WHAT THIS TASK INVOLVES —
Repeat the records verbatim and leave the pictures out of your copy.

══ DATA PROVIDED ══

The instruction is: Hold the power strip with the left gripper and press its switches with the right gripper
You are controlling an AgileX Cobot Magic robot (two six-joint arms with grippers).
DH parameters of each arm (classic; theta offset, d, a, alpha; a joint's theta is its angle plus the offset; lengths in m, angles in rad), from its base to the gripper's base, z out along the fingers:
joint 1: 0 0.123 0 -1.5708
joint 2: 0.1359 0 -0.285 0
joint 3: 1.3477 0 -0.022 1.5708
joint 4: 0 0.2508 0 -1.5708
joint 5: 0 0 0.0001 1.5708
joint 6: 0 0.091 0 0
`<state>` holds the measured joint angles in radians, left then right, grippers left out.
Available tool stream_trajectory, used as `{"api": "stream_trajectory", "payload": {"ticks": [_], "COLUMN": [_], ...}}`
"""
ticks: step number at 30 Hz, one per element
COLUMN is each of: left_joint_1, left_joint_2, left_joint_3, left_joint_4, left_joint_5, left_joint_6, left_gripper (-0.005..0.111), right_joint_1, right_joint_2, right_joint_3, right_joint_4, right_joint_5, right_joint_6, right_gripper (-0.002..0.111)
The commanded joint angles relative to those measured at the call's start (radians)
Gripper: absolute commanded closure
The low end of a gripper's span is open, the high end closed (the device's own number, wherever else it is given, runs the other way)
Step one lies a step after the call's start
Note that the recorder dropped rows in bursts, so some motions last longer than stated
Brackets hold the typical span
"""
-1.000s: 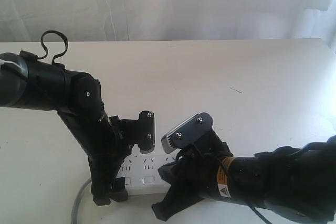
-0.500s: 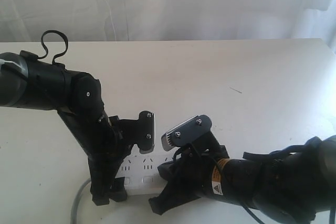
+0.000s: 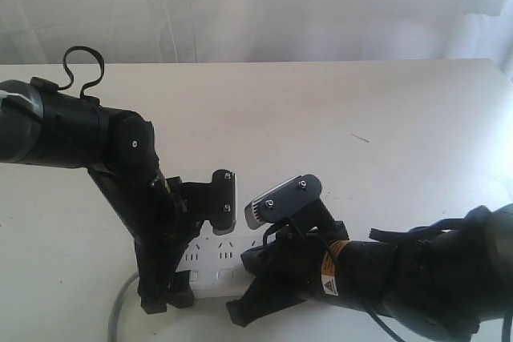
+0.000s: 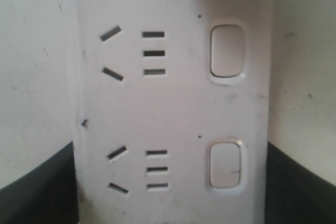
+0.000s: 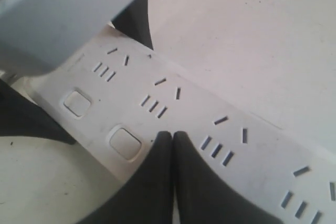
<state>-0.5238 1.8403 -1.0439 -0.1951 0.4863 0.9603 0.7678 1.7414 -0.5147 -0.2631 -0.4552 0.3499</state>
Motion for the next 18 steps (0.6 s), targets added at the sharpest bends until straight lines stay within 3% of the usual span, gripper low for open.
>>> {"api": "stream_trajectory", "payload": {"ticks": [1,7,18], "left_joint_1": [0.004,0.004,0.004], "left_joint_2": [0.034,0.034,0.034], "left_joint_3": [0.021,0.021,0.021], "left_joint_4": [0.070,0.070,0.088], "left_joint_5": [0.039,0.052,0.082], "left_joint_6": [-0.003,-0.007,-0.042], "left_gripper": [0.107,0.107,0.107], "right_joint_1": [0.000,0.000,0.004], "right_joint_2": [0.004,-0.085,-0.036], "right_joint_3": [0.013,0.013,0.013], "right_joint_4": [-0.002,-0.006,-0.006], "right_joint_5": [0.118,0.179,0.168], "right_joint_6": [0.004,0.004,0.014], "right_gripper": [0.108,0.108,0.108]}}
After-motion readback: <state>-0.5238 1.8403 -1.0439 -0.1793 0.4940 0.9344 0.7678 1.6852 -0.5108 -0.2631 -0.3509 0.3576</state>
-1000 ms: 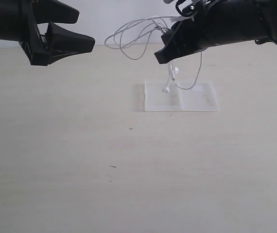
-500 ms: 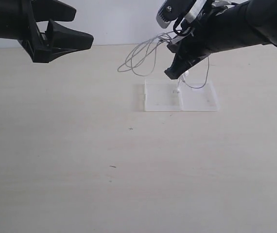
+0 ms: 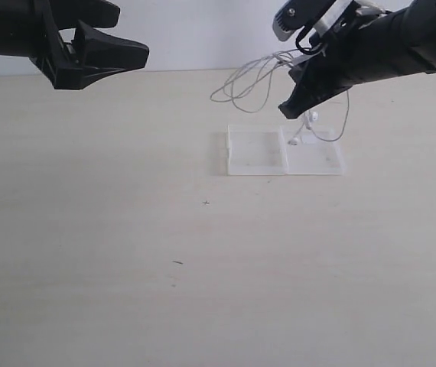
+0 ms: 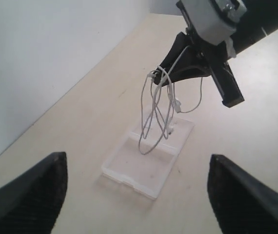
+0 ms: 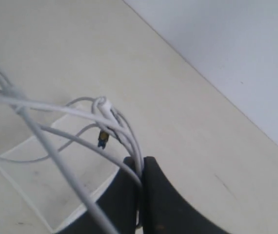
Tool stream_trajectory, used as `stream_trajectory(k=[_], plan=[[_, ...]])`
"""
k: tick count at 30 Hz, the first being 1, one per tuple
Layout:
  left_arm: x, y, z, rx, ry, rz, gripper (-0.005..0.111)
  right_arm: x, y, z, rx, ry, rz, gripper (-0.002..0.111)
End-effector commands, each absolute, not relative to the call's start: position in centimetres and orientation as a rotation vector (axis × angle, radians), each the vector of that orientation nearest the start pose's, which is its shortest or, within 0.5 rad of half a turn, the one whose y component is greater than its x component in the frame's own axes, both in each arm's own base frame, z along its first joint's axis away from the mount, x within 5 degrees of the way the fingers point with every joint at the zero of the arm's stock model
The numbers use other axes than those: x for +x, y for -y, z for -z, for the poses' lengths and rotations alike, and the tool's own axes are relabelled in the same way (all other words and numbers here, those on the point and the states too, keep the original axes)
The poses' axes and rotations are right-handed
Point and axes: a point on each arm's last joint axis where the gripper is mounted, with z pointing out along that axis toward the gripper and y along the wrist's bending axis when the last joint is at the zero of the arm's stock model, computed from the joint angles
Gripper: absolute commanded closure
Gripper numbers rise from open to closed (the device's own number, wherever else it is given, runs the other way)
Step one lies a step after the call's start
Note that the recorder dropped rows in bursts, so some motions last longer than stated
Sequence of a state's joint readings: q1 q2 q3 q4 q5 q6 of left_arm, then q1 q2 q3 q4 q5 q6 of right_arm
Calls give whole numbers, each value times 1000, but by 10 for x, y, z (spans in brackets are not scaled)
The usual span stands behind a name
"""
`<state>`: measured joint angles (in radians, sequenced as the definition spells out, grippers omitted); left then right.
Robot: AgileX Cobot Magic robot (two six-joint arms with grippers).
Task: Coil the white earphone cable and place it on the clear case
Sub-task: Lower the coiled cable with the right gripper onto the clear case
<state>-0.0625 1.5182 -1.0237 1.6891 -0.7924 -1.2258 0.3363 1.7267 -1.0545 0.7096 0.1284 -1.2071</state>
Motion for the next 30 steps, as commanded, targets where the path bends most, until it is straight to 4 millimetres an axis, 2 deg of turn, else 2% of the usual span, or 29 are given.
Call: stream_trajectory(k=[1, 18, 24, 30], plan=[[314, 83, -298, 939, -1707, 547, 31, 358, -122, -204, -939, -2074, 26, 108], [314, 84, -299, 929, -1705, 552, 31, 381, -125, -170, -935, -2108, 79, 108], [314, 84, -299, 929, -1705, 552, 31, 394, -131, -163, -975, -2109, 60, 108], [314, 84, -299, 930, -1701, 550, 31, 397, -132, -149, -1016, -2129, 60, 108]])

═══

ANSWER SECTION —
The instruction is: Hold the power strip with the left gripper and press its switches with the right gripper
You are controlling an AgileX Cobot Magic robot (two six-joint arms with grippers).
DH parameters of each arm (classic; theta offset, d, a, alpha; a joint's theta is its angle plus the offset; lengths in m, angles in rad), from its base to the gripper's base, z out along the fingers:
joint 1: 0 0.123 0 -1.5708
joint 2: 0.1359 0 -0.285 0
joint 3: 1.3477 0 -0.022 1.5708
joint 4: 0 0.2508 0 -1.5708
joint 5: 0 0 0.0001 1.5708
joint 6: 0 0.091 0 0
`<state>` holds the measured joint angles in radians, left then right, grippers left out.
Available tool stream_trajectory, used as `{"api": "stream_trajectory", "payload": {"ticks": [_], "COLUMN": [_], ...}}`
"""
ticks: step number at 30 Hz, one per element
COLUMN is each of: left_joint_1, left_joint_2, left_joint_3, left_joint_4, left_joint_5, left_joint_6, left_gripper (-0.005..0.111), right_joint_1, right_joint_2, right_joint_3, right_joint_4, right_joint_5, right_joint_6, right_gripper (-0.002..0.111)
The commanded joint angles relative to those measured at the call's start (radians)
Gripper: absolute commanded closure
The low end of a gripper's span is open, the high end closed (the device's own number, wherever else it is given, runs the other way)
Step one lies a step after the call's start
Note that the recorder dropped rows in bursts, so some motions last longer than stated
Brackets hold the typical span
"""
-1.000s: 
-0.500s: 
+0.000s: 
+0.000s: 
+0.000s: 
<state>-0.5238 1.8403 -1.0439 -0.1951 0.4863 0.9603 0.7678 1.7414 -0.5147 -0.2631 -0.4552 0.3499</state>
Motion for the next 18 steps (0.6 s), targets added at the sharpest bends until straight lines stay within 3% of the usual span, gripper low for open.
>>> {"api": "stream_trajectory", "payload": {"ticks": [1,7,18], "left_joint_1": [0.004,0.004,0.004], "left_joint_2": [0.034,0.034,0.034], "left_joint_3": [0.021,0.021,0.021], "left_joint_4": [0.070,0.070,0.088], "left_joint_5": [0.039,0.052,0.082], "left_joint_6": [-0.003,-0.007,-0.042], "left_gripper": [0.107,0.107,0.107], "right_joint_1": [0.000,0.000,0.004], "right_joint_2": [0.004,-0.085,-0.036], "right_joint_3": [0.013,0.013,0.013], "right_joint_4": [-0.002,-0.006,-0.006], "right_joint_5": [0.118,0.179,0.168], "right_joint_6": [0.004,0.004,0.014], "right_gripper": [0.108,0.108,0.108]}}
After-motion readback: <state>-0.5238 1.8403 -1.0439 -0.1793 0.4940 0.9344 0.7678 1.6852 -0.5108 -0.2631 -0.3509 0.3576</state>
-1000 ms: 
-500 ms: 
+0 ms: 
+0 ms: 
+0 ms: 
Tool stream_trajectory, used as `stream_trajectory(k=[_], plan=[[_, ...]])`
"""
k: tick count at 30 Hz, the first being 1, one per tuple
Layout:
  left_arm: x, y, z, rx, ry, rz, gripper (-0.005..0.111)
  right_arm: x, y, z, rx, ry, rz, gripper (-0.002..0.111)
End-effector commands, each absolute, not relative to the call's start: position in centimetres and orientation as a rotation vector (axis × angle, radians), each the vector of that orientation nearest the start pose's, which is its shortest or, within 0.5 rad of half a turn, the one whose y component is greater than its x component in the frame's own axes, both in each arm's own base frame, z along its first joint's axis away from the mount, x within 5 degrees of the way the fingers point with every joint at the zero of the arm's stock model
The numbers use other axes than those: x for +x, y for -y, z for -z, for the poses' lengths and rotations alike, and the tool's own axes are relabelled in the same way (all other words and numbers here, those on the point and the states too, keep the original axes)
The poses' axes and rotations are right-handed
Point and axes: a point on each arm's last joint axis where the gripper is mounted, with z pointing out along that axis toward the gripper and y along the wrist's bending axis when the last joint is at the zero of the arm's stock model, computed from the joint angles
Gripper: absolute commanded closure
Gripper numbers rise from open to closed (the device's own number, wherever else it is given, runs the other way)
Step one lies a step after the call's start
Note that the recorder dropped rows in bursts, so some motions last longer than stated
Sequence of a state's joint readings: q1 q2 q3 q4 q5 q6 of left_arm, then q1 q2 q3 q4 q5 q6 of right_arm
Calls give whole numbers, each value times 1000, but by 10 for x, y, z (spans in brackets are not scaled)
The usual span stands behind a name
"""
`<state>`: measured joint angles (in radians, sequenced as the definition spells out, grippers omitted); left then right.
Robot: AgileX Cobot Magic robot (two six-joint arms with grippers).
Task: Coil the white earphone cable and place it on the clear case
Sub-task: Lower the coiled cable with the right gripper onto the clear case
<state>-0.0625 1.5182 -1.0237 1.6891 -0.7924 -1.2258 0.3363 1.7267 -1.0545 0.7096 0.1284 -1.2071</state>
Motion for the next 30 steps, as commanded, targets where the path bends most, until it is straight to 4 millimetres an axis, 2 deg of turn, else 2% of the usual span, or 29 are given.
Call: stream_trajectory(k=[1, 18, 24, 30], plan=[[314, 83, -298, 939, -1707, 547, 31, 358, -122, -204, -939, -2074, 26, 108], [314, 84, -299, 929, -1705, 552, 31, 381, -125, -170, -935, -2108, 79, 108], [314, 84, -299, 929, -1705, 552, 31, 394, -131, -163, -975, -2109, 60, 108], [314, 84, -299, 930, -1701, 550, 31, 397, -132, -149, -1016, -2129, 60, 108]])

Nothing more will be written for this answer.